**ACTIVITY**
Determine the number of lines of the records below that include "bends". Respond with the number and no other text.
(STORED DATA)
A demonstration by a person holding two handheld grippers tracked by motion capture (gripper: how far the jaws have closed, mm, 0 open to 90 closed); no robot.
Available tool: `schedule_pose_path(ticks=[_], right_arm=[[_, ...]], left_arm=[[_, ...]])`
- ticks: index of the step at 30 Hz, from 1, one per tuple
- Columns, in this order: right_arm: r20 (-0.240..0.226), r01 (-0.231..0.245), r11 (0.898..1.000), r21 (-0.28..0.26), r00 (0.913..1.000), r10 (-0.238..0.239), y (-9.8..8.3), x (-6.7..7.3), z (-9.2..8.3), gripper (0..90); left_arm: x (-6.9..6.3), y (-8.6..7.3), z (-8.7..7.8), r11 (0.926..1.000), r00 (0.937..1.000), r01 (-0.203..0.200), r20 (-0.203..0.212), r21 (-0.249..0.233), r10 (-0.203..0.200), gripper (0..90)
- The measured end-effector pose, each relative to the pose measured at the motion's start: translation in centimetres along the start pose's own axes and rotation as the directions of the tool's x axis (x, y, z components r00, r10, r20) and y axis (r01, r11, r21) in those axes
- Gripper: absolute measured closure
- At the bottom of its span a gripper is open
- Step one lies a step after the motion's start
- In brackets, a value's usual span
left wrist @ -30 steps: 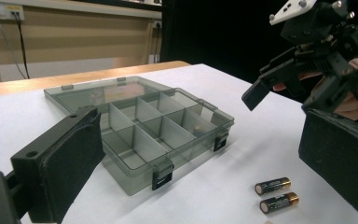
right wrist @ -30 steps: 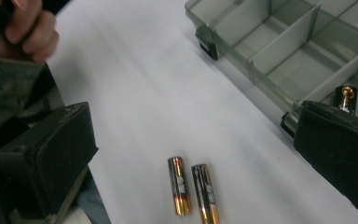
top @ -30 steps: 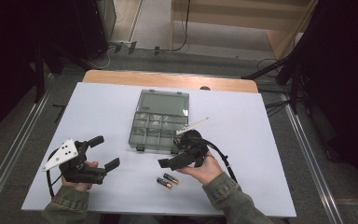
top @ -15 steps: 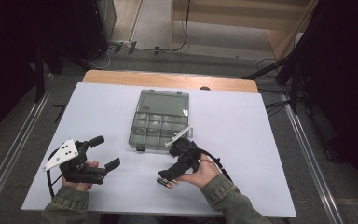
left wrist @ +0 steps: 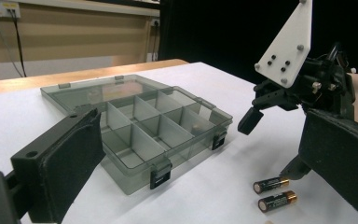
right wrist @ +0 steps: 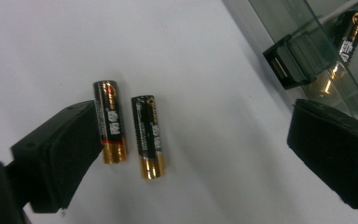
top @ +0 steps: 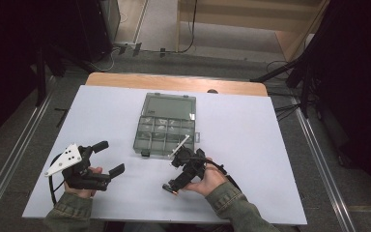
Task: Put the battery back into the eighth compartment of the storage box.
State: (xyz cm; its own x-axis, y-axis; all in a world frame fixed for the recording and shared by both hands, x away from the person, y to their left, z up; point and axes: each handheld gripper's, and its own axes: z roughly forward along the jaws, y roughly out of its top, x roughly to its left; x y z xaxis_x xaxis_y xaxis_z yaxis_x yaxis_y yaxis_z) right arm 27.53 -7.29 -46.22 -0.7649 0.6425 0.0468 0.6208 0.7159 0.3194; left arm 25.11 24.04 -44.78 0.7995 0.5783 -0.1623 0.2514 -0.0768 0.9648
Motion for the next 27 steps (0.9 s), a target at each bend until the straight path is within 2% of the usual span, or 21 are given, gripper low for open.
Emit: schedule_pose_path(ticks=[8,10,11,14,16,17,18,19,20,22,23,27], right_arm=[[-0.007,0.030,0.996,0.079,0.9995,-0.029,0.1,0.5,0.7,26.3],[-0.017,0.041,0.996,0.083,0.9991,-0.040,0.1,0.8,1.0,30.0],[0.005,0.050,0.995,0.081,0.9987,-0.050,0.2,0.9,1.1,35.5],[0.003,0.045,0.995,0.083,0.9989,-0.046,0.2,1.1,1.1,39.2],[0.005,0.047,0.995,0.090,0.9989,-0.048,0.2,1.1,1.2,46.2],[-0.005,0.049,0.994,0.100,0.9988,-0.049,0.2,1.2,1.2,53.5],[-0.005,0.049,0.994,0.100,0.9988,-0.049,0.2,1.2,1.2,53.5],[-0.012,0.051,0.993,0.109,0.9987,-0.050,0.3,1.3,1.2,59.3],[-0.012,0.051,0.993,0.109,0.9987,-0.050,0.3,1.3,1.2,59.3],[-0.006,0.053,0.993,0.108,0.9986,-0.053,0.3,1.5,1.3,65.8],[-0.010,0.053,0.990,0.131,0.9986,-0.052,0.4,1.8,1.4,73.1],[-0.003,0.052,0.988,0.148,0.9986,-0.053,0.5,2.0,1.6,76.3]], left_arm=[[0.1,0.0,0.0,1.0000,1.0000,0.002,0.004,0.005,-0.002,0.0],[0.1,0.0,0.0,1.0000,1.0000,0.003,0.005,0.008,-0.003,0.0],[0.1,0.0,0.0,1.0000,1.0000,0.004,0.006,0.008,-0.004,0.0],[0.1,0.0,0.1,0.9999,1.0000,0.005,0.007,0.010,-0.005,0.0],[0.1,0.0,0.1,0.9999,0.9999,0.006,0.009,0.011,-0.006,0.0],[0.1,0.0,0.1,0.9999,0.9999,0.005,0.010,0.011,-0.005,0.0],[0.1,0.0,0.1,0.9999,0.9999,0.005,0.010,0.012,-0.005,0.0],[0.1,0.0,0.1,0.9999,0.9999,0.005,0.010,0.012,-0.006,0.0],[0.1,0.0,0.1,0.9999,0.9999,0.004,0.010,0.012,-0.004,0.0],[0.1,0.0,0.1,0.9999,0.9999,0.005,0.011,0.013,-0.006,0.0],[0.1,0.0,0.1,0.9999,0.9999,0.005,0.010,0.014,-0.005,0.0],[0.1,0.0,0.1,1.0000,1.0000,0.002,0.006,0.006,-0.002,0.0]])
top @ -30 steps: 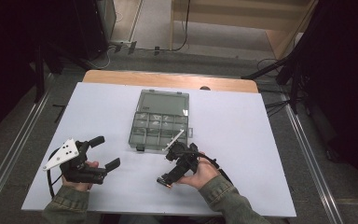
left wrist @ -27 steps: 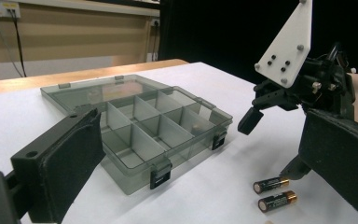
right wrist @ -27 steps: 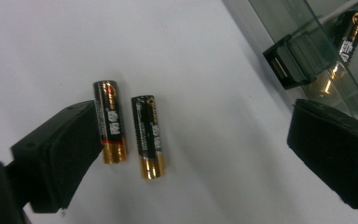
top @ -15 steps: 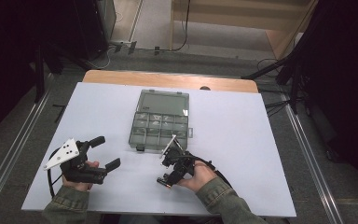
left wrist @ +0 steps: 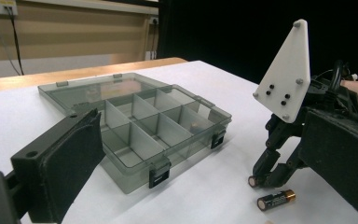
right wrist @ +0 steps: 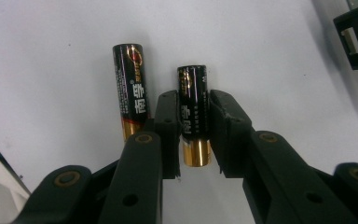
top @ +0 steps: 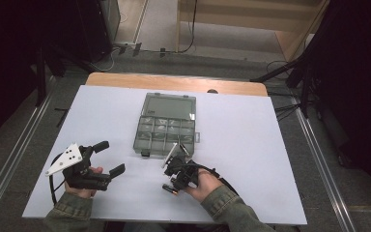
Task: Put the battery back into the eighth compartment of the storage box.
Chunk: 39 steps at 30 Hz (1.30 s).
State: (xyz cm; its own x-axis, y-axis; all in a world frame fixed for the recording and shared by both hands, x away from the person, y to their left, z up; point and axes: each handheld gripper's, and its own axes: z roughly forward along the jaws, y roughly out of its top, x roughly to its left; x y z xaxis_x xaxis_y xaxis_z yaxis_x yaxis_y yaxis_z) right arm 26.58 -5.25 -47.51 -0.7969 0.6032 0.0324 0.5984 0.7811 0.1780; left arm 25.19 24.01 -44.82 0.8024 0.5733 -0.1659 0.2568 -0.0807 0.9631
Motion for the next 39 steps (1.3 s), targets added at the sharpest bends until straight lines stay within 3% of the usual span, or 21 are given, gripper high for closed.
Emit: schedule_pose_path(ticks=[4,15,20,26,31,35,39], right_arm=[[0.005,-0.014,1.000,0.004,0.9999,0.014,0.0,0.0,0.0,77.9],[-0.034,-0.019,1.000,-0.013,0.9993,0.019,-0.1,-0.6,-0.5,78.4],[-0.025,-0.047,0.997,-0.063,0.9986,0.046,-0.3,-1.0,-1.3,78.6],[-0.040,-0.078,0.986,-0.148,0.9965,0.073,-0.6,-1.6,-2.9,78.6],[-0.063,-0.096,0.979,-0.181,0.9943,0.086,-0.7,-2.0,-3.5,78.6],[-0.087,-0.134,0.962,-0.237,0.9893,0.117,-1.0,-2.6,-4.0,78.5],[-0.102,-0.153,0.956,-0.251,0.9861,0.131,-1.1,-3.0,-4.2,78.5]], left_arm=[[-0.1,0.0,0.0,1.0000,1.0000,-0.001,0.000,-0.003,0.001,0.0],[-0.1,0.0,0.0,1.0000,1.0000,-0.006,-0.002,-0.005,0.006,0.0],[-0.1,0.0,0.0,1.0000,1.0000,-0.005,-0.001,-0.005,0.005,0.0],[-0.1,0.0,0.0,1.0000,1.0000,-0.006,0.000,-0.004,0.006,0.0],[-0.1,0.0,0.1,1.0000,1.0000,-0.008,0.000,-0.001,0.008,0.0],[-0.1,0.0,0.0,1.0000,1.0000,-0.008,0.000,-0.001,0.008,0.0],[-0.1,0.1,0.0,1.0000,1.0000,-0.008,0.000,-0.001,0.008,0.0]])
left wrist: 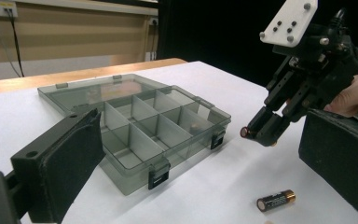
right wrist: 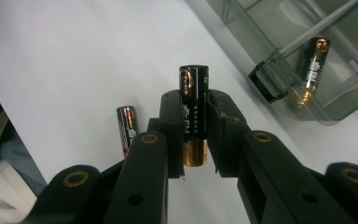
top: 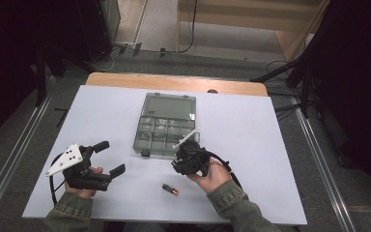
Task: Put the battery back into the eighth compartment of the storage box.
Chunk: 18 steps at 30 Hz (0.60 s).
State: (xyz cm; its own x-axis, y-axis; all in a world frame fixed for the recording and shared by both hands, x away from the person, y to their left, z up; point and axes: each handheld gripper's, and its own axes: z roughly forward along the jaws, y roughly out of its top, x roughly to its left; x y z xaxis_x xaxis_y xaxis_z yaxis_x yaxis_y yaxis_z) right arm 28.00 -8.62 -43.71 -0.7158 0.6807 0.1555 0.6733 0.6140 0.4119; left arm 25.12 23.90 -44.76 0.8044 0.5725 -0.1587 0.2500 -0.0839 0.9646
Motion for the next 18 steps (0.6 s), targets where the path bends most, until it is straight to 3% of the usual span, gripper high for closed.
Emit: schedule_pose_path(ticks=[9,14,18], right_arm=[[-0.029,-0.059,0.994,-0.091,0.9980,0.056,-0.1,-0.9,-1.0,78.5],[-0.052,-0.133,0.975,-0.179,0.9908,0.125,-0.2,-2.0,-1.5,78.4],[-0.080,-0.182,0.959,-0.219,0.9826,0.168,-0.4,-2.9,-1.8,78.5]], left_arm=[[0.0,0.0,0.0,1.0000,1.0000,0.000,0.000,0.000,0.000,0.0],[0.0,0.0,0.0,1.0000,1.0000,0.005,0.001,-0.004,-0.005,0.0],[-0.1,0.0,-0.1,1.0000,1.0000,0.007,0.001,-0.007,-0.007,0.0]])
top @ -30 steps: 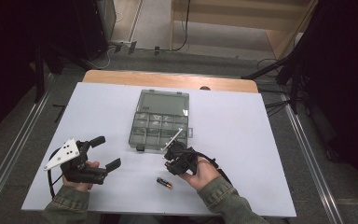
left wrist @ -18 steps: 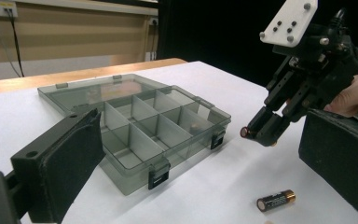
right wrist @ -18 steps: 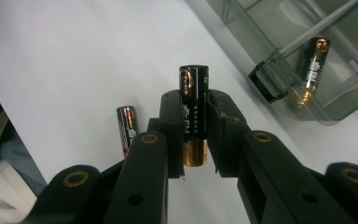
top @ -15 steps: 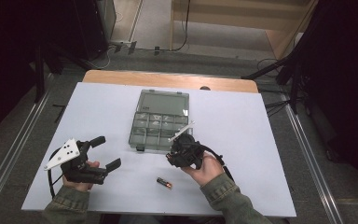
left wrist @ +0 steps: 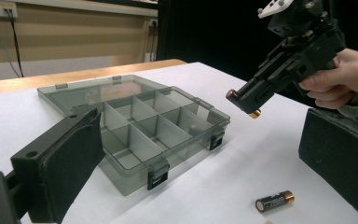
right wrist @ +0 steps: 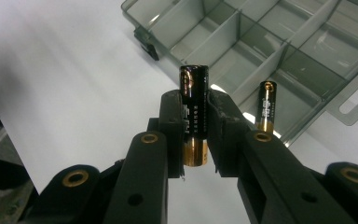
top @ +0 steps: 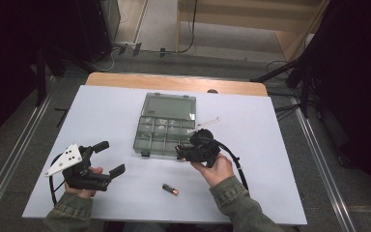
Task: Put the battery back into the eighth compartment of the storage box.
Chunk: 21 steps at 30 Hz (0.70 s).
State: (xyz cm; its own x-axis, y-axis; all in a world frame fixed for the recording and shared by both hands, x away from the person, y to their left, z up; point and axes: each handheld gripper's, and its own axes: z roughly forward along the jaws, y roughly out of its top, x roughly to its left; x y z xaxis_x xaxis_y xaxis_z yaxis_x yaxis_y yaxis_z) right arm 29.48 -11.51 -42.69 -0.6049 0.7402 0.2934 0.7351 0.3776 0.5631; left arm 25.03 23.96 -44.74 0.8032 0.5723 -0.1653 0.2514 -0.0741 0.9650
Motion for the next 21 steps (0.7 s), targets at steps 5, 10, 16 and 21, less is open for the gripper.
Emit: schedule_pose_path(ticks=[5,10,16,21], right_arm=[[-0.018,-0.060,0.998,-0.025,0.9981,0.059,-0.2,-1.3,0.2,78.4],[-0.043,-0.115,0.990,-0.080,0.9928,0.112,-0.2,-2.2,-0.2,78.4],[-0.063,-0.167,0.977,-0.129,0.9850,0.160,-0.1,-3.2,-0.5,78.4],[-0.098,-0.229,0.961,-0.153,0.9716,0.216,-0.2,-3.9,-0.2,78.4]], left_arm=[[0.0,0.0,0.0,1.0000,1.0000,-0.002,0.000,-0.001,0.002,0.0],[0.0,0.0,0.0,1.0000,1.0000,0.000,0.002,0.000,0.000,0.0],[0.0,0.0,0.1,1.0000,1.0000,0.001,0.004,0.001,-0.001,0.0],[0.0,0.0,0.0,1.0000,1.0000,0.002,0.004,0.000,-0.002,0.0]])
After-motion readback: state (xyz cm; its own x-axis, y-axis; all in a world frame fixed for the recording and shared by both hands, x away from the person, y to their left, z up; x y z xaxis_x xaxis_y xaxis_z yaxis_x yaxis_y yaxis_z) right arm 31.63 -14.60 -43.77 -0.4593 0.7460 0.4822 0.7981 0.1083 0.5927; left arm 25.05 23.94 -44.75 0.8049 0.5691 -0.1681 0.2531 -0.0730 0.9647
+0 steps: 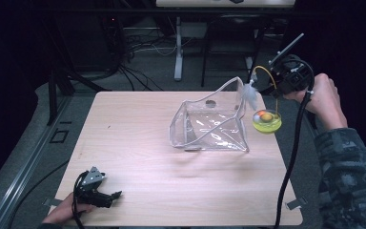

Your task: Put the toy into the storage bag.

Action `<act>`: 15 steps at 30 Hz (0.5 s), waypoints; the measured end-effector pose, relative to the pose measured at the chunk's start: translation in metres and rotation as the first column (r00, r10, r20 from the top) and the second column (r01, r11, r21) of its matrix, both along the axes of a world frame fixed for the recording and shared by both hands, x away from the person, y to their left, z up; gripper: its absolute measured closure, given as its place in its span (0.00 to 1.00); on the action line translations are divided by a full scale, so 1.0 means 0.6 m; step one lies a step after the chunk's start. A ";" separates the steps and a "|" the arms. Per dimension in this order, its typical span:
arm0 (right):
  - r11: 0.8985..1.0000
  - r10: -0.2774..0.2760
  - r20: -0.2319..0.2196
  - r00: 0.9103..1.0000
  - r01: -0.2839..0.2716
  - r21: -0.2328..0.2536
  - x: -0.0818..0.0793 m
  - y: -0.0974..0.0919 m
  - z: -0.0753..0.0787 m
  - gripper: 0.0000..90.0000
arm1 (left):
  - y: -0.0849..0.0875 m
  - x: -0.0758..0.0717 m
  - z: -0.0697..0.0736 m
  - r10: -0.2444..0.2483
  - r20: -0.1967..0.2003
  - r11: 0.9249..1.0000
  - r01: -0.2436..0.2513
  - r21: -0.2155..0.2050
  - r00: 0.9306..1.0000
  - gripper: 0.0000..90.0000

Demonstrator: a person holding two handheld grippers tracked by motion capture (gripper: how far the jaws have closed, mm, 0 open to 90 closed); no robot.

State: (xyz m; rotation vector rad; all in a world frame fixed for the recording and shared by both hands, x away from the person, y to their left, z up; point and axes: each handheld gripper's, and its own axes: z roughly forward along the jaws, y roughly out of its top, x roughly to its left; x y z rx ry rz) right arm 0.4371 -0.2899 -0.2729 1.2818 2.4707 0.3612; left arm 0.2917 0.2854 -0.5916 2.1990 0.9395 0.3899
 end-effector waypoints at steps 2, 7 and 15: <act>1.000 0.000 0.000 1.000 0.000 -0.003 0.001 0.002 0.006 0.98 | 0.000 0.000 0.000 0.000 0.000 1.000 0.000 0.000 1.000 0.00; 1.000 0.005 0.016 1.000 -0.005 0.002 0.002 0.007 0.022 0.98 | 0.000 0.000 0.000 0.000 0.000 1.000 0.000 0.000 1.000 0.00; 1.000 0.011 0.018 1.000 -0.011 -0.001 0.006 0.010 0.039 0.98 | 0.000 0.000 0.000 -0.001 0.000 1.000 0.001 0.001 1.000 0.00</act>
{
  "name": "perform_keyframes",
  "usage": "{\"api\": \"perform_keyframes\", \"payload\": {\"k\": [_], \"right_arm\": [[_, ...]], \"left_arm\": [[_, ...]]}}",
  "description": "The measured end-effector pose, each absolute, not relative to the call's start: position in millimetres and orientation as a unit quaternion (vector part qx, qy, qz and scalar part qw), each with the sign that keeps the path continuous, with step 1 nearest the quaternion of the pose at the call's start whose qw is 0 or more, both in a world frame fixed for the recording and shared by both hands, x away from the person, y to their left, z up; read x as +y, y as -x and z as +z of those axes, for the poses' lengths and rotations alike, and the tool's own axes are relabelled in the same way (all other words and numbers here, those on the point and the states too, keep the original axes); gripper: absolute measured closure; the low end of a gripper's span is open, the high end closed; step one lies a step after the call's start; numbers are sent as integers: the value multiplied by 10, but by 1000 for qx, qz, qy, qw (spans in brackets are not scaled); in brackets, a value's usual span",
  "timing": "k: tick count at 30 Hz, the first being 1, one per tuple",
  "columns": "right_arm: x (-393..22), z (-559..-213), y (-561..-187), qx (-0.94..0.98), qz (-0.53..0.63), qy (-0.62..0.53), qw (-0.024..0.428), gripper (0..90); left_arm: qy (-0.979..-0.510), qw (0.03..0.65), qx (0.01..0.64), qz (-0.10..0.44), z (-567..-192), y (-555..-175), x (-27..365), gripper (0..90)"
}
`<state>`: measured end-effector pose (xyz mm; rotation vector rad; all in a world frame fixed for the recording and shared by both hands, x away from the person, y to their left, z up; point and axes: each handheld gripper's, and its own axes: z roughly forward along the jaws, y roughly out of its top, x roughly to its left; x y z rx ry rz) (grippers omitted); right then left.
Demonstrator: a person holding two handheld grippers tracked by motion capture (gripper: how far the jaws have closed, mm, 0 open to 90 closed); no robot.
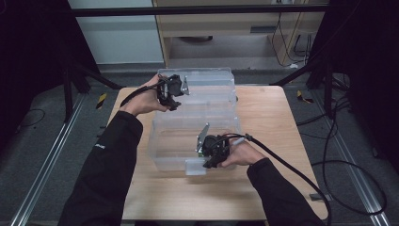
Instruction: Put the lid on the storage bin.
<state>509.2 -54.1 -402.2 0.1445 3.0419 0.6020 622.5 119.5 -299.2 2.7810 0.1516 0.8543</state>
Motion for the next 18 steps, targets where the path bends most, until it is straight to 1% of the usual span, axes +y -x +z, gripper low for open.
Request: {"api": "perform_keyframes", "payload": {"k": [12,18], "right_arm": [[-549,-4027,-5090,979,198,-44,20,682],[-547,-4026,-5093,979,196,-46,19,682]], "left_arm": [[-950,92,42,295,-3065,-6301,1146,510],[-950,86,40,298,-3092,-6312,1139,581]]}}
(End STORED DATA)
**SOLUTION FOR THIS EXERCISE**
3